La Coupe du monde de football 2010, qui s’est tenue en Afrique du Sud du 11 juin au 11 juillet, a été l’occasion pour les chaînes européennes de mettre en place, pour la première fois, un véritable dispositif multiplateforme. En effet, la Fédération internationale de football association (FIFA) a, pour la première fois, procédé à la vente conjointe des droits TV et Internet des matchs, alors que l’exclusivité sur les droits Internet avait été favorisée en 2006. Cette Coupe du monde est ainsi une première pour laquelle les chaînes ont déployé une stratégie numérique tous azimuts : diffusion sur le poste de télévision, en IPTV, sur le Web, sur le mobile, en HD et avec, pour certaines chaînes seulement, les premières diffusions de matchs en 3D relief. En France, la Coupe du monde de football a correspondu de surcroît à l’ouverture du marché des jeux en ligne, les premiers opérateurs ayant été agréés le 8 juin 2010 par l’Autorité de régulation des jeux en ligne (Arjel).

TF1 renoue avec des scores d’audience record grâce à la Coupe du monde de football …

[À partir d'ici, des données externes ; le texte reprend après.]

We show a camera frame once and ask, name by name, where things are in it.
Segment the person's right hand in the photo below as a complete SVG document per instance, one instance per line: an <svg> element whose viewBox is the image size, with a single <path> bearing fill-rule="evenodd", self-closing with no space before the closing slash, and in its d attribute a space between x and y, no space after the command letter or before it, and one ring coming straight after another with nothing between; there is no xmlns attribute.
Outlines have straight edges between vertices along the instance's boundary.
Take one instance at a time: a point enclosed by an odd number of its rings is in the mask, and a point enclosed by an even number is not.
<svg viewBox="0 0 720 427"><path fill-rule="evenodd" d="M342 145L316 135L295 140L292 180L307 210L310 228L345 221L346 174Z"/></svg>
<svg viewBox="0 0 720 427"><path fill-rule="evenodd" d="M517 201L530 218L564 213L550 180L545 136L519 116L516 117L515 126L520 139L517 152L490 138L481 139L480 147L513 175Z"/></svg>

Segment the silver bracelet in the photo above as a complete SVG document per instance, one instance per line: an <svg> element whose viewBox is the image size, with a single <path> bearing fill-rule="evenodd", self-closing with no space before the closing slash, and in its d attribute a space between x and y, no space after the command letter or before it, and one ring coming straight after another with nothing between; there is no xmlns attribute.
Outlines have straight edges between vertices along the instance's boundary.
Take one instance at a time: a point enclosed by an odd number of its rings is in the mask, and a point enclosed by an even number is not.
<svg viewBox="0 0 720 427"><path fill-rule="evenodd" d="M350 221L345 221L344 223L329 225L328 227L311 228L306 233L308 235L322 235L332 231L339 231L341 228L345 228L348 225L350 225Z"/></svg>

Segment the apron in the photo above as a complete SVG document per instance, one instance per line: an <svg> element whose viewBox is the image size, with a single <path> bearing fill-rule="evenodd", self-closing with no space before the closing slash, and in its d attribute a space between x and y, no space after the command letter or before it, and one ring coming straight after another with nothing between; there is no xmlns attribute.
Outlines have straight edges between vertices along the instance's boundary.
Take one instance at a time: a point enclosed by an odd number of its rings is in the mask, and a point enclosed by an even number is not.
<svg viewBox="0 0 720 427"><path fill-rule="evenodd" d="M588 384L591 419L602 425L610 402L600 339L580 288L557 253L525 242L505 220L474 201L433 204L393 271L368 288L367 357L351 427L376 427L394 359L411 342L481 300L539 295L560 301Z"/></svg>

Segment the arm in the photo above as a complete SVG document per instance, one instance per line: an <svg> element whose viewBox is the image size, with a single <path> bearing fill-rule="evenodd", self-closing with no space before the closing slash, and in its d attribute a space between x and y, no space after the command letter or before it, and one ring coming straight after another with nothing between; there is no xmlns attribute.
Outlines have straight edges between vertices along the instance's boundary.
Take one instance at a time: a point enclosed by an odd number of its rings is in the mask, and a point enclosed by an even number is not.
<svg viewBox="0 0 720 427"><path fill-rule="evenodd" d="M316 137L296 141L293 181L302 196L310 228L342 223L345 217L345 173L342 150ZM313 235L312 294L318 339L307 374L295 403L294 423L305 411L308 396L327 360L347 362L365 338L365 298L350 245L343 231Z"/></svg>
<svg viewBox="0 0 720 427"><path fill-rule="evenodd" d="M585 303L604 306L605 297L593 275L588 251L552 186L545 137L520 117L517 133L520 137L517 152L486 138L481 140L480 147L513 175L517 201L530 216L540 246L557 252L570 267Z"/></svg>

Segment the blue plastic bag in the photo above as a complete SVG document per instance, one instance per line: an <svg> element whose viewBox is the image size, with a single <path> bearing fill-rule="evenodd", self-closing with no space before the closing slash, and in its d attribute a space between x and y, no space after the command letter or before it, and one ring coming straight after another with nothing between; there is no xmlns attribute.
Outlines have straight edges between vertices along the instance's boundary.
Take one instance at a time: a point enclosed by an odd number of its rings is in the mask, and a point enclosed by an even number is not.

TF1, qui avait acquis l’intégralité des droits pour les éditions 2010 et 2014 de la Coupe du monde en juin 2005, a tiré toutes les conséquences de cette nouvelle donne. Plutôt que de jouer la carte de l’exclusivité sur ses antennes pour un coût élevé (120 millions d’euros en 2010 et 140 millions d’euros en 2014), la chaîne a préféré céder une partie de ses matchs et se concentrer sur les rencontres prestigieuses et sur une diffusion différée du reste des matchs, avec le maximum d’interactions en ligne. Ainsi, sur les 64 matchs de la Coupe du monde, TF1 n’en a conservé que 27 pour une diffusion en direct, se réservant 17 matchs à une heure de grande écoute, l’exclusivité des matchs de l’équipe de France, des trois matchs des quarts de finale, des demi-finales, de la petite finale et de la finale, ainsi que des cérémonies d’ouverture et de clôture. Les autres matchs ont été cédés à France Télévisions qui, pour un investissement de 25 millions d’euros, a diffusé en direct 34 matchs, dont seulement 8 matchs à une heure de grande écoute, et Canal+ qui, pour 8 millions d’euros, a pu diffuser l’intégralité de la Coupe du monde en crypté, pour ses seuls abonnés, ainsi qu’un magazine en seconde partie de soirée. En définitive, l’investisse- ment de TF1 dans la Coupe du monde de football aura été ramené de 120 millions d’euros à 87 millions d’euros, auxquels s’ajoutent 4 à 6 millions d’euros de frais de réalisation. L’addition est donc moins élevée que pour la Coupe du monde 2006 où TF1 avait déboursé 108 millions d’euros pour 24 matchs, soit 4,5 millions d’euros par match contre 3,2 millions en 2010.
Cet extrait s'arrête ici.